Issue 14: An UN conference on Shari’ah and human rights; and Annan calles upon American conservatives to “exercise common sense” in their approach to UN-US relations

* On November 9-10 in Geneva, the Office of the High Commissioner for Human Rights (OHCHR), in consultation with the Organization of the Islamic Conference, will convene a conference entitled “Enriching the Universality of Human Rights: Islamic Perspectives on the Universal Declaration of Human Rights.” Fifteen to twenty Islamic scholars, invited by the OHCHR, will present papers on Islamic Shari’ah and human rights.

Analysis: The High Commissioner deserves praise for this initiative. The unusual format of the conference, however, seems to put it at odds with the fundamental principle of free speech embedded in the Universal Declaration of Human Rights (UDHR).

Last week, at a briefing in Geneva to the Special Committee of NGOs on Human Rights, representatives of the OHCHR described the conference as an opportunity to explore the applicability of Shari’ah to the UDHR.

The voice of Islam should be heard within UN human rights fora along with those of the many other religions that represent the beliefs of the Member States of the UN. Unfortunately, only designated experts will be permitted to speak at the November conference.

NGOs, Member States and interested observers will not be permitted to question the experts, make oral statements, or submit written opinions. As a result, the points of view of non-expert participants will not be reflected in the documents published subsequent to the conference.

The concept of free speech is central to the UDHR, which is a crowning glory of the United Nations. The procedures established for the November conference do not honor free speech, as they should.

There should be more conferences on the topic of universality, more presentation of  religious viewpoints, and a stronger commitment to free speech, open debate, and the primacy of the UDHR.


* On Friday, Secretary-General Kofi Annan called upon American conservatives to “exercise common sense” in their approach to UN-US relations during a speech to Empower America in which he addressed several myths popular in the United States regarding the UN.

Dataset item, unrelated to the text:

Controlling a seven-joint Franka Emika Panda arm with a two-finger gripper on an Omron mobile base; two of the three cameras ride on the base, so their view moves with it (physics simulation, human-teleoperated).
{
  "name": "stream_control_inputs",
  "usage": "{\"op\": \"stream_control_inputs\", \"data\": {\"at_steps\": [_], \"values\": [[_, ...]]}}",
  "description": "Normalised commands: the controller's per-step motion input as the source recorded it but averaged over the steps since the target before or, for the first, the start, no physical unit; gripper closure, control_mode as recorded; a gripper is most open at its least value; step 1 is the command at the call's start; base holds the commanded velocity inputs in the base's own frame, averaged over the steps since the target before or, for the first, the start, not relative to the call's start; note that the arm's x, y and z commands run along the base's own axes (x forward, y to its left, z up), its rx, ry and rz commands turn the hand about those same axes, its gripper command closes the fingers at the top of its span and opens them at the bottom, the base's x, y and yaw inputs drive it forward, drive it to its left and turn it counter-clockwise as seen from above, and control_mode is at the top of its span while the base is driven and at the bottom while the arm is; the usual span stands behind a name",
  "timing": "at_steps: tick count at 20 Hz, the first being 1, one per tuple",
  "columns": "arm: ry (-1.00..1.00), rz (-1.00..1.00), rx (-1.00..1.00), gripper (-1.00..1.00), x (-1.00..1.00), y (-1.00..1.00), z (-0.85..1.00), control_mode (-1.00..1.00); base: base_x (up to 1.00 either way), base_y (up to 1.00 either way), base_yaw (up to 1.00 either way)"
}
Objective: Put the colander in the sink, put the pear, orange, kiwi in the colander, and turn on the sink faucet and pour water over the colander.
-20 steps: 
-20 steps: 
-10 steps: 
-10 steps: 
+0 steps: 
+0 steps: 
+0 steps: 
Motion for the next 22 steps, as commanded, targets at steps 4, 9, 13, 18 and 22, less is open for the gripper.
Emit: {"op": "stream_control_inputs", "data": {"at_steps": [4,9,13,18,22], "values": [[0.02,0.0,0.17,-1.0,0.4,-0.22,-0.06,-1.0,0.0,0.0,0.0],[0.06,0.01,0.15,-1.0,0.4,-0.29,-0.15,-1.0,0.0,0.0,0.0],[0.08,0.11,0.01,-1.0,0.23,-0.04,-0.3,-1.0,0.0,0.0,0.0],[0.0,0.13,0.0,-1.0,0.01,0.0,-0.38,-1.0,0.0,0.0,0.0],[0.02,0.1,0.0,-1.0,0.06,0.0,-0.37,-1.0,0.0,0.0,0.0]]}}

Analysis:  Kofi Annan’s frank remarks to a conservative audience are just the kind of direct dialogue needed to reenergize US-UN relations and refocus on issues of world governance. The Secretary-General must continue to confront American critics of the UN by showing how the world body can be an important instrument in American foreign policy. So long as the UN works to promote democracy and human rights worldwide, there is a common agenda between the UN and US policy.